» **Available data**:
* * *

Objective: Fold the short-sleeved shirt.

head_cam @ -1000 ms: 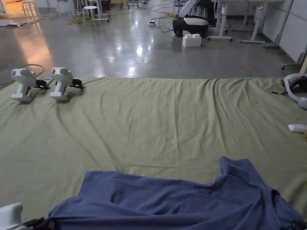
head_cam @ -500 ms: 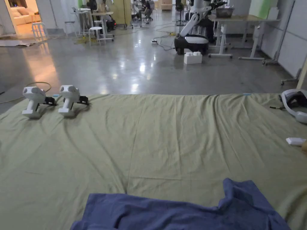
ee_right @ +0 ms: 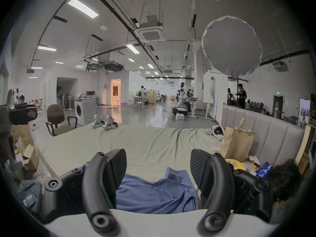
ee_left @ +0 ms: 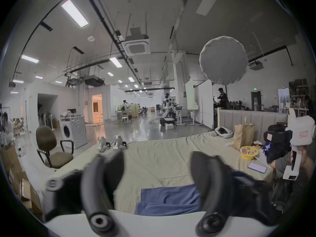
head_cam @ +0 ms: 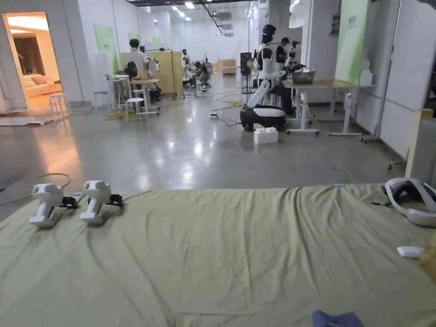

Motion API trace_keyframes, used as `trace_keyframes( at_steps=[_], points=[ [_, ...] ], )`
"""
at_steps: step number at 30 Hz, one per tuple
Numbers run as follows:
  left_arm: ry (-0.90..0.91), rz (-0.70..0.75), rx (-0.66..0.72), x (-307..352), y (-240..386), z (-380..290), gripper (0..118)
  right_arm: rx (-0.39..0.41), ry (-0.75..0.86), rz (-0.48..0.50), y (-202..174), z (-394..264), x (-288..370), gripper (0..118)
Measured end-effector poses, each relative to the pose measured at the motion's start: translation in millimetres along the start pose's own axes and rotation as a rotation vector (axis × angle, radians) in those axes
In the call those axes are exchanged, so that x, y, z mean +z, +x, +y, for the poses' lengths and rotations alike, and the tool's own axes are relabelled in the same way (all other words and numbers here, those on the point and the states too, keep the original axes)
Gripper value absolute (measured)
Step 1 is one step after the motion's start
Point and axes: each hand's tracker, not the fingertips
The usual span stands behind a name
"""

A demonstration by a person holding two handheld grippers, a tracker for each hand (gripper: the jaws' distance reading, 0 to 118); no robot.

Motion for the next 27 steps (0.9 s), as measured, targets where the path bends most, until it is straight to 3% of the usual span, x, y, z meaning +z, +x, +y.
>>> trace_keyframes(
  at_steps=[1,3,4,6,10,15,21,22,23,25,27],
  points=[
    [0.023,-0.003,-0.005,1.5,5.7,0.1,55,0.009,-0.003,0.003,-3.8,2.2,1.6,64],
    [0.027,-0.049,-0.006,3.8,13.0,1.8,12,0.013,0.012,0.008,-9.9,1.1,2.9,12],
    [0.023,-0.035,-0.002,1.3,17.7,6.1,4,-0.003,0.015,0.011,-12.1,0.8,2.1,5],
    [0.005,-0.051,0.021,-0.5,21.1,8.5,2,-0.054,0.017,0.029,-12.1,-0.4,2.1,4],
    [-0.021,-0.045,0.073,-11.0,16.9,11.3,1,-0.002,0.02,-0.008,-20.5,-4.3,-4.3,3],
    [-0.075,-0.04,0.086,-25.8,7.4,-2.1,1,0.01,-0.024,0.003,-23.4,-15.8,-15.3,3],
    [-0.352,-0.077,0.172,-112.2,-27.3,-63.1,1,-0.025,-0.127,-0.004,-16.7,-41.4,-33.4,3],
    [-0.378,-0.102,0.24,-140.5,-41.9,-86.2,3,-0.044,-0.156,0.003,-14.1,-46.9,-37.0,3],
    [-0.419,-0.178,0.339,-169.2,-61.8,-111.7,18,-0.065,-0.173,0.015,-11.7,-51.9,-39.5,3],
    [-0.625,-0.109,0.377,-232.5,-79.5,-160.1,96,-0.1,-0.218,0.03,-5.9,-61.6,-46.3,3],
    [-0.673,-0.048,0.382,-271.4,-91.7,-195.9,95,-0.108,-0.26,0.021,0.9,-70.4,-49.9,3]
  ],
)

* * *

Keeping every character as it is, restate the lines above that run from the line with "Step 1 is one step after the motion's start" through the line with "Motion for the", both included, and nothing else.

Step 1 is one step after the motion's start
Point and axes: each hand's tracker, not the fingertips
The usual span stands behind a name
"""

A demonstration by a person holding two handheld grippers, a tracker for each hand (gripper: the jaws' distance reading, 0 to 118); no robot.

Motion for the next 27 steps (0.9 s), as measured, targets where the path bends most, until it is straight to 3% of the usual span, x, y, z meaning +z, +x, +y.

This exercise is now finished, and nothing remains to add.